Saving to disk: input/output
Using pickle
A simple and pythonic way to store data of TeNPy arrays is to use pickle
from the Python standard library.
Pickle allows you to store (almost) arbitrary python objects,
and the Array
is no exception (and neither are other TeNPy classes).
Say that you have run DMRG to get a ground state psi as an MPS
.
With pickle, you can save it to disk as follows:
import pickle
with open('my_psi_file.pkl', 'wb') as f:
pickle.dump(psi, f)
Here, the with ... :
structure ensures that the file gets closed after the pickle dump, and the 'wb'
indicates
the file opening mode is set to “write binary”.
Reading the data from disk is as easy as ('rb'
for reading binary):
with open('my_psi_file.pkl', 'rb') as f:
psi = pickle.load(f)
Note
It is a good (scientific) practice to include meta-data to the file, like the parameters you used to generate that state.
Instead of just the psi, you can simply store a dictionary containing psi and other data, e.g.,
data = {'psi': psi, 'dmrg_params': dmrg_params, 'model_params': model_params}
.
This can save you a lot of pain, when you come back to look at the files a few month later and forgot what you’ve done to generate them!
In some cases, compression can significantly reduce the space needed to save the data.
This can for example be done with gzip
(as well in the Python standard library).
However, be warned that it might cause longer loading and saving times, i.e. it comes at the penalty of more CPU usage for the input/output.
In Python, this requires only small adjustments:
import pickle
import gzip
# to save:
with gzip.open('my_data_file.pkl', 'wb') as f:
pickle.dump(data, f)
# and to load:
with gzip.open('my_data_file.pkl', 'rb') as f:
data = pickle.load(data, f)
Using HDF5 with h5py
While pickle
is great for simple input/output of python objects, it also has disadvantages. The probably most
dramatic one is the limited portability: saving data on one PC and loading it on another one might fail!
Even exporting data from Python 2 to load them in Python 3 on the same machine can give quite some troubles.

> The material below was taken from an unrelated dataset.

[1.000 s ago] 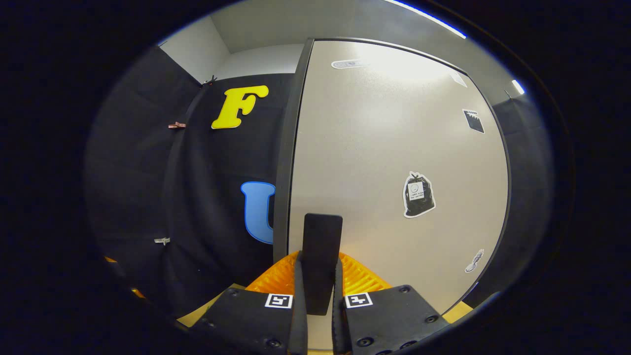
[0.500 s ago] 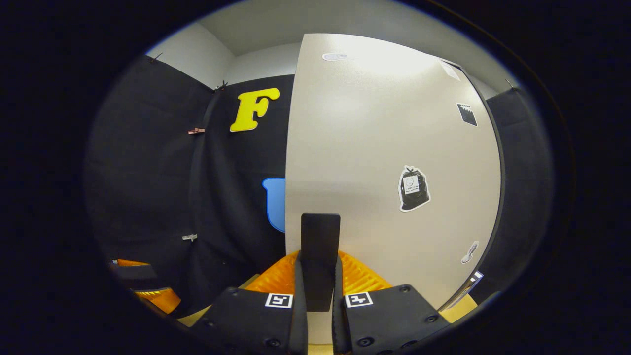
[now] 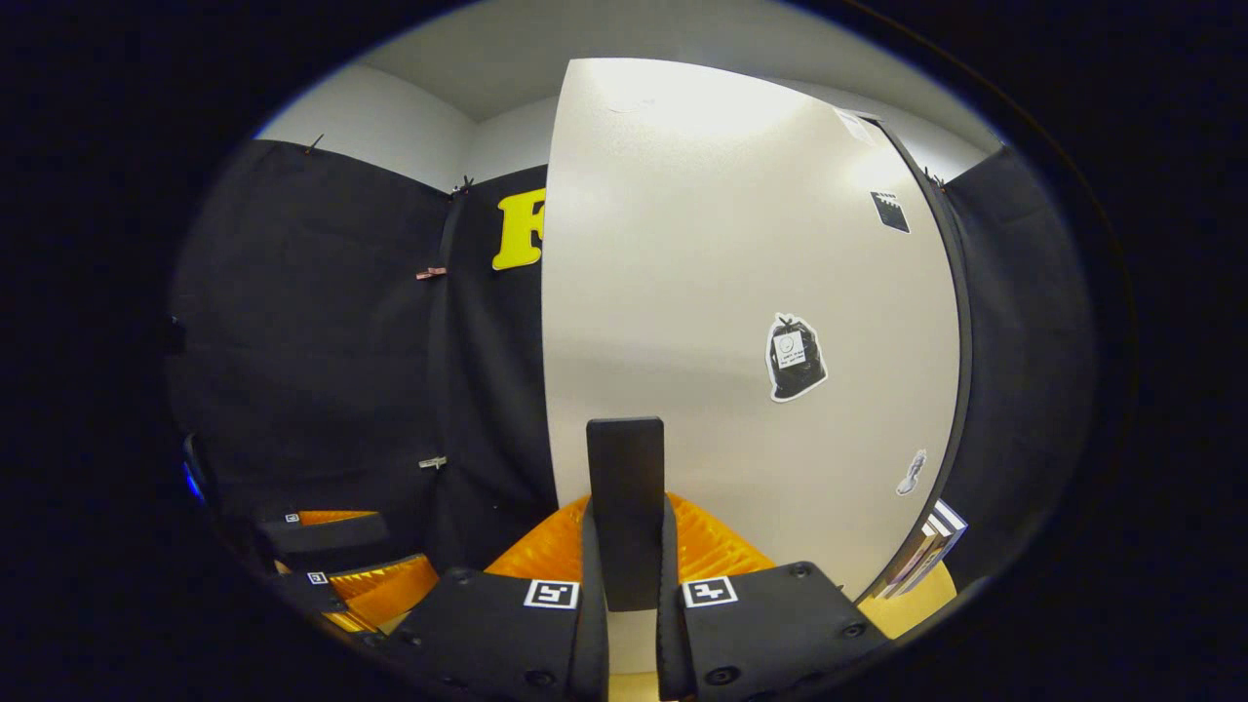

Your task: Open the cabinet door with the right hand, grasp the bottle in the cabinet with the left hand and place it on the coaster, then close the cabinet door with the right hand.

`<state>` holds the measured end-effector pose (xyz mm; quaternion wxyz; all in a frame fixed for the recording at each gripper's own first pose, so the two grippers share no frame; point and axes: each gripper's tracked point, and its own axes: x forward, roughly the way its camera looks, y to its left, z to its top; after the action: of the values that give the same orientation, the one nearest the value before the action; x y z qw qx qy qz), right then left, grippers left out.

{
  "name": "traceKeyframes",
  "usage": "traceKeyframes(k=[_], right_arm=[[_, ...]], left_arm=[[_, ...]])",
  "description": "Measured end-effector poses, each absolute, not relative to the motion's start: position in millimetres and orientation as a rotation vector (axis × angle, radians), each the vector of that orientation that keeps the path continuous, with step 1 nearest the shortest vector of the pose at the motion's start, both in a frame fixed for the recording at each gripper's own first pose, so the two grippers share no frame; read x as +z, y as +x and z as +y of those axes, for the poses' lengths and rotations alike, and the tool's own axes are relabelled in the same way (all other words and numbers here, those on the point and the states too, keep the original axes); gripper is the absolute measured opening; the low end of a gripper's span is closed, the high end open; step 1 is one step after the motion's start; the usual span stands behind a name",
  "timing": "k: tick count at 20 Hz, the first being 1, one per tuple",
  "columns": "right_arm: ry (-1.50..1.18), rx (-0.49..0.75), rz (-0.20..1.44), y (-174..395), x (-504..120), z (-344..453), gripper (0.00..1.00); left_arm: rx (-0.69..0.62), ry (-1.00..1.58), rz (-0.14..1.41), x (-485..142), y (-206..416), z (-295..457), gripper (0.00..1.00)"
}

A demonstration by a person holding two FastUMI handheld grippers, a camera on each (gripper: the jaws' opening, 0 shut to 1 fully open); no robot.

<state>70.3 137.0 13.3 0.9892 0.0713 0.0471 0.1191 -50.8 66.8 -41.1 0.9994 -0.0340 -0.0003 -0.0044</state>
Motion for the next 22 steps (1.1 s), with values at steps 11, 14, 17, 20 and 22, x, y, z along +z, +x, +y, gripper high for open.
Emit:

Moreover, pickle requires to load the whole file at once, which might be unnecessary if you only need part of the data,
or even lead to memory problems if you have more data on disk than fits into RAM.
Hence, we support saving to HDF5 files as an alternative. The h5py package provides a dictionary-like interface for the file/group objects with numpy-like data sets, and is quite easy to use. If you don’t know about HDF5, read the quickstart of the h5py documentation (and this guide).
The implementation can be found in the tenpy.tools.hdf5_io
module with the
Hdf5Saver
and Hdf5Loader
classes
and the wrapper functions save_to_hdf5()
, load_from_hdf5()
.
The usage is very similar to pickle:
import h5py
from tenpy.tools import hdf5_io
data = {"psi": psi, # e.g. an MPS
"model": my_model,
"parameters": {"L": 6, "g": 1.3}}
with h5py.File("file.h5", 'w') as f:
hdf5_io.save_to_hdf5(f, data)
# ...
with h5py.File("file.h5", 'r') as f:
data = hdf5_io.load_from_hdf5(f)
# or for partial reading:
pars = hdf5_io.load_from_hdf5(f, "/parameters")
Warning
Like loading a pickle file, loading data from a manipulated HDF5 file with the functions described has the potential to cause arbitrary code execution. Only load data from trusted sources!
Note
The hickle package imitates the pickle functionality while saving the data to HDF5 files. However, since it aims to be close to pickle, it results in a more complicated data structure than we want here.
Note
To use the export/import features to HDF5, you need to install the h5py python package (and hence some version of the HDF5 library).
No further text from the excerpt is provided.